The approach extends to constrained, multi-objective, and preferential settings, achieving robust sampling efficiency and near-optimal performance across various applications.

The knowledge gradient (KG) family of acquisition functions plays a central role in sequential and batch optimization of expensive black-box objectives, offering a decision-theoretic paradigm for information-directed sampling in Bayesian optimization, ranking & selection, and related optimal learning domains. Rooted in one-step Bayesian value-of-information analysis, the KG provides a principled mechanism to select the next experiment by maximizing the expected improvement—measured directly in terms of the estimated optimum—after conditioning on prospective new data. Its generality admits rigorous extension to batch, noisy, constrained, multi-objective, high-dimensional, and bandit settings.

1. Definition and Underlying Principle

The core knowledge gradient acquisition computes the expected one-step improvement in the posterior estimate of the global optimum, were a candidate experiment (or batch) to be performed. In its canonical form for black-box minimization under a Gaussian process (GP) surrogate, the sequential (q=1) KG is: $\mathrm{KG}(x) = \E_n \left[ \min_{x'\in\Theta} \mu^{(n)}(x') - \min_{x'\in\Theta} \mu^{(n+1)}(x') \mid \text{sample at } x \right]$ where $\mu^{(n)}$ denotes the GP predictive mean at stage $n$ and $\Theta$ is the experimental design domain. For maximization problems, $\min \rightarrow \max$ .

Batch settings generalize this to a $q$ -vector of points $z^{(1:q)}$ : $\mathrm{KG}(z^{(1:q)}) = \E_n\left[ \min_{x\in\Theta} \mu^{(n)}(x) - \min_{x\in\Theta} \mu^{(n+q)}(x) \,\big|\, z^{(1:q)} \right]$ This expected decrement encapsulates both exploitation (local improvement) and exploration (uncertainty reduction affecting future decisions).
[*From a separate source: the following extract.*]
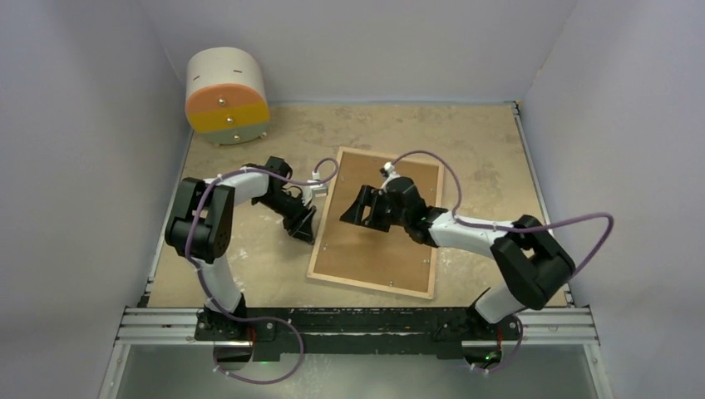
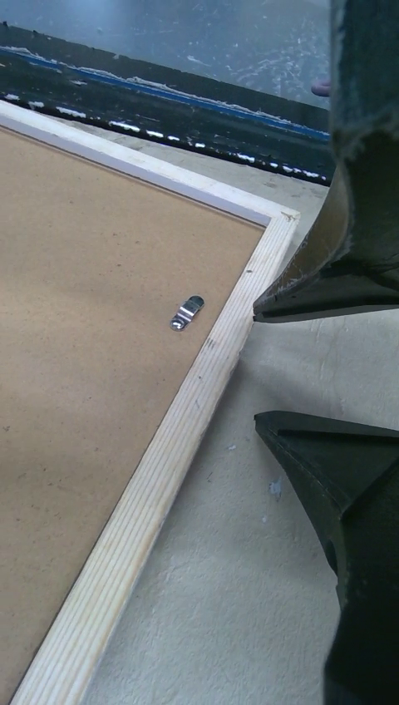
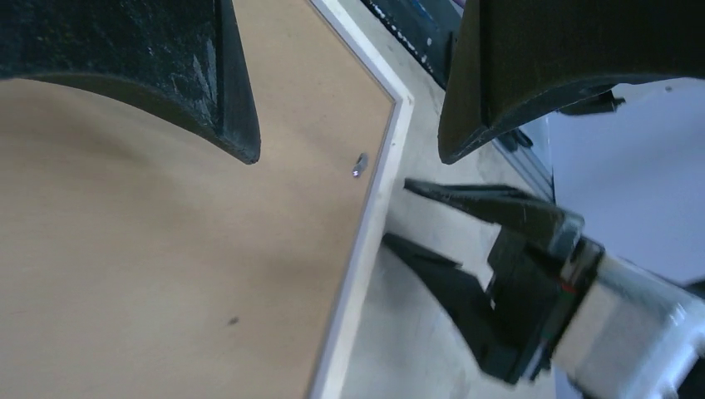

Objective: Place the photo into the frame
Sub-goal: Adjust the photo frame at the center of the board, then install the photo frame at the center of the board, then adjust the photo frame at the center of the board.

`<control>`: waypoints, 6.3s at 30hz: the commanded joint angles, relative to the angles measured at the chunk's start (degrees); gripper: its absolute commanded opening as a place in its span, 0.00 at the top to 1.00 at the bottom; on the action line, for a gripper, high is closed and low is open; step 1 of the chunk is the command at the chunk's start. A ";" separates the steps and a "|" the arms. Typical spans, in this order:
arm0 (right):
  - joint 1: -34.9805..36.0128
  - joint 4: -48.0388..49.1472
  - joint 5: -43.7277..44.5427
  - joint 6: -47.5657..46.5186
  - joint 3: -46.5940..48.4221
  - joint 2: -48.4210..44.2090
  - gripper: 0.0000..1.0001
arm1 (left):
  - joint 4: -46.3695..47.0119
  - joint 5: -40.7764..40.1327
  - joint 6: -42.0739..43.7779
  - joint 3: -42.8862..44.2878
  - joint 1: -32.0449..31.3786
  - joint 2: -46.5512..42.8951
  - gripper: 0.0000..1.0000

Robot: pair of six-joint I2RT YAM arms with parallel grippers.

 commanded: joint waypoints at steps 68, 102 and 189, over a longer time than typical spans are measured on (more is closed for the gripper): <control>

In discrete settings (e.g., ranking & selection), this reduces to the expected improvement in the posterior best among arms.

For noisy, constrained, multi-objective, or preference-based feedback, KG is adapted by incorporating additional terms or reparameterizing the underlying value function (Wang et al., 2016, Wu et al., 2016, Buckingham et al., 2023, Chen et al., 2021, Astudillo et al., 2023).

2. Mathematical Formulations and Computational Approaches

The computation of KG acquisition values is nontrivial due to the nested maximization/minimization under a future posterior, which itself depends on random observations. Key practical approaches include:

Finite discrete domains: For a finite set $\mathcal{X}$ of alternatives, closed-form KG expressions (involving Gaussian CDF/PDF) can be derived, yielding efficient $O(M\log M)$ algorithms for $M=|\mathcal{X}|$ (Wang et al., 2016).
Continuous or high-dimensional domains: For continuous inputs, KG is typically approximated using:
- Grid discretization (epigraph methods)
- Monte Carlo Sampling (nested optimization per sample)
- Hybrid approaches (analytic outer, MC inner)
- One-Shot joint optimization and automatic differentiation for scalable, low-variance estimation (Ungredda et al., 2022).
Batch/Parallel KG: The parallel KG (qKG) leverages joint GP update formulas to model the posterior mean after an entire batch, and employs Monte Carlo with Infinitesimal Perturbation Analysis (IPA) to efficiently estimate both value and gradients for batch construction (Wu et al., 2016).
Gradient-based optimization: Unbiased stochastic gradients for KG acquisitions are systematically derived via IPA (for the improvement component) and, where constraints are present, by likelihood-ratio (LR) methods for feasibility terms (Chen et al., 2021).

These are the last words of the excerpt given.